Embora relatos sobre a origem da colagem na história da arte situem sua gênese no ínicio do século
XX, no cubismo, com
Picasso, Gris e Braque, narrativas feministas reivindicam sua procedência nas tradições populares
das mulheres com as
manipulações de imagens, desde os poemas japoneses no século XII que eram escritos em cima de papéis
colados até as
ilustrações de diários e cartões valentines românticos que se enviavam aos namorados. Infelizmente,
historiadores de arte
ao ordenarem esse ponto inicial da colagem em 1912, excluíram artistas que não faziam parte do
circuito de arte
convencional – mulheres artistas, artistas folks, artistas não ocidentais. O trabalho artístico que
esses outros
realizavam nunca teve status ou reconhecimento, foram considerados inferiores pelos historiadores
que escreveram sobre
arte e cultura.
Miriam Schapiro e Melissa Meyer (1978), criaram o conceito de femmage, ambas se interessavam,
especialmente, em investigar
por que tantas mulheres utilizaram a colagem para produzir arte. Schapiro definiu femmage como uma
palavra para denominar
e incluir as atividades tradicionais de arte feminina e trabalhos manuais artesanais como corte e
costura, photomontagem,
bordado, tapeçaria, patchwork e scrapbook, atividades que no passado eram o que as mulheres com
acesso limitado às “belas
artes” dispunham para criar e fazer arte, mesmo que para fins utilitários. Schapiro e Meyer dizem em
seu manisfesto Waste
not, want not. An inquiry into what woman saved and assembled que as primeiras femmagistas sempre
colecionaram e reciclaram
objetos porque as sobras serviam de material para suas necessidades artisticas, elas reaproveitavam
e remodelavam objetos de
seu cotidiano e davam a eles uma nova voz – suas criações eram compartilhadas apenas com os mais
intímos – familia e amigos.
Schapiro e Meyer (1978), sustentam que cultura artística das mulheres é estruturada com base no que
é a femmage e nos
levam a compreender a colagem dentro da estrutura da vida doméstica das mulheres para além dos
limites da arte moderna.
Como mulheres que vieram dos estudos das artes, as descobertas de Schapiro e Meyer sobre as
primeiras femmagistas foram
fundamentais na construção de uma tática reparadora do fazer arte na esfera feminista como oposição
à hegemonia patriarcal,
por revelarem uma cultura artística que foi silenciada, por criarem um espaço seguro para mulheres
falarem e criarem sem
julgamentos masculinos, por fornecerem uma base para a prática de uma nova arte direcionada a expor
questões sociopolíticas.
Segundo Foucault, (1984, p.28) não existe a constituição do sujeito moral sem modos de subjetivação.
Compreendo que nossos
processos de subjetivação são construídos a partir da vivência com o outro, e que nossos corpos, que
são constantemente
domados e docilizados pelas relações de poder e saber, podem ser usados como ferramenta política de
resistência ao produzir
arte para ressignificar comportamentos e também para questionar dispositivos de controle.

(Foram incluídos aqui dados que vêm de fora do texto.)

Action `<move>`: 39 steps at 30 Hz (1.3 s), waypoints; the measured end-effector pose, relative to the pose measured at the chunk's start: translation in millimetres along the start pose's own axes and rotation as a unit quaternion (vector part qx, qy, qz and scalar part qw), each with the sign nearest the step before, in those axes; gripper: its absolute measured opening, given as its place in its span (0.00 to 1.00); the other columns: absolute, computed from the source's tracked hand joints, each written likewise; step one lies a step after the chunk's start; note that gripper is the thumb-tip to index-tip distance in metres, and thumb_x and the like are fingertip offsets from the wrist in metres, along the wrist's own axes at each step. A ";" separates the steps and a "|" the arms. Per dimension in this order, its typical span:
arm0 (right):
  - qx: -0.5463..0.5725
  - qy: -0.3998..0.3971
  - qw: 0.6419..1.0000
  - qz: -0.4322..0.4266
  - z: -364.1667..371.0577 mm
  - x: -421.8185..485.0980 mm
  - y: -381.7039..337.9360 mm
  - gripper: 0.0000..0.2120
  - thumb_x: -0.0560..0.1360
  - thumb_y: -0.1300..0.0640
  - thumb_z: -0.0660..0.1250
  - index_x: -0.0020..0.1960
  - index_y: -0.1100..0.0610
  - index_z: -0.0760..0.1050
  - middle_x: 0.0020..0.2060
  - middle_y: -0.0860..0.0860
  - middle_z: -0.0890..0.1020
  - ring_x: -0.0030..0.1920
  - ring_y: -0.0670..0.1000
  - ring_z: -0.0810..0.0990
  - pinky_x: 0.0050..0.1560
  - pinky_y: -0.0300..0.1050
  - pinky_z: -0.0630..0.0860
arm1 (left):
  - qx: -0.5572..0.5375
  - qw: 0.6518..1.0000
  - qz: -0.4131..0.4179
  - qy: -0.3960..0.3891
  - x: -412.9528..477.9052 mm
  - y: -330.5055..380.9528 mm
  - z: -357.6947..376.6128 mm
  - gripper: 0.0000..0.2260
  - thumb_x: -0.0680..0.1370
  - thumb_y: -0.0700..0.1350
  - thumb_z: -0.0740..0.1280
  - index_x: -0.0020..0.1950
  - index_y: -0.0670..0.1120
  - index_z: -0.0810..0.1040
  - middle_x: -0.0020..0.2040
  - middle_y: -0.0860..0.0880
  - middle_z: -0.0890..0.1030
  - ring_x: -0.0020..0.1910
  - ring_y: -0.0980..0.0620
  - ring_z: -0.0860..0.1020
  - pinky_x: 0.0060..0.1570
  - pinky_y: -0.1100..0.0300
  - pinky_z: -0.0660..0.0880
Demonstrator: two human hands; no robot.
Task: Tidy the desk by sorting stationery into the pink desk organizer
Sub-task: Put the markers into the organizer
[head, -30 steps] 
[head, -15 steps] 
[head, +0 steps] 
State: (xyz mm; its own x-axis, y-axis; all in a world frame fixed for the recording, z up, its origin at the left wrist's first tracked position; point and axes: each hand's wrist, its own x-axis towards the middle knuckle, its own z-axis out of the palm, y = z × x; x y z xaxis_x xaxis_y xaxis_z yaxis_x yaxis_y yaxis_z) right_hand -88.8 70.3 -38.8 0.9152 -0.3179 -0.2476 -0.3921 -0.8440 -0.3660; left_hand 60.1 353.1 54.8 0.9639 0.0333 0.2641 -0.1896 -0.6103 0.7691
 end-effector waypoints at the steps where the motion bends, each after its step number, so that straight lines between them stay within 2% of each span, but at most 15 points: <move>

Proponho nessa pesquisa pensar o design por esse viés, como um saber que apesar de ter fundamentos
normativos, se abre para
ser um campo que se expande em transformação. O objetivo é investigar a materialidade de uma prática
artística, que é a
colagem, para refletir sobre feminismo, arte e políticas de visibilidade no campo do design tomado
enquanto partícipe de
determinados processos de subjetivação. A proposta é repensar e sensibilizar pessoas para o
potencial do design como agente
atuante e transformador na produção de comportamentos e discursos.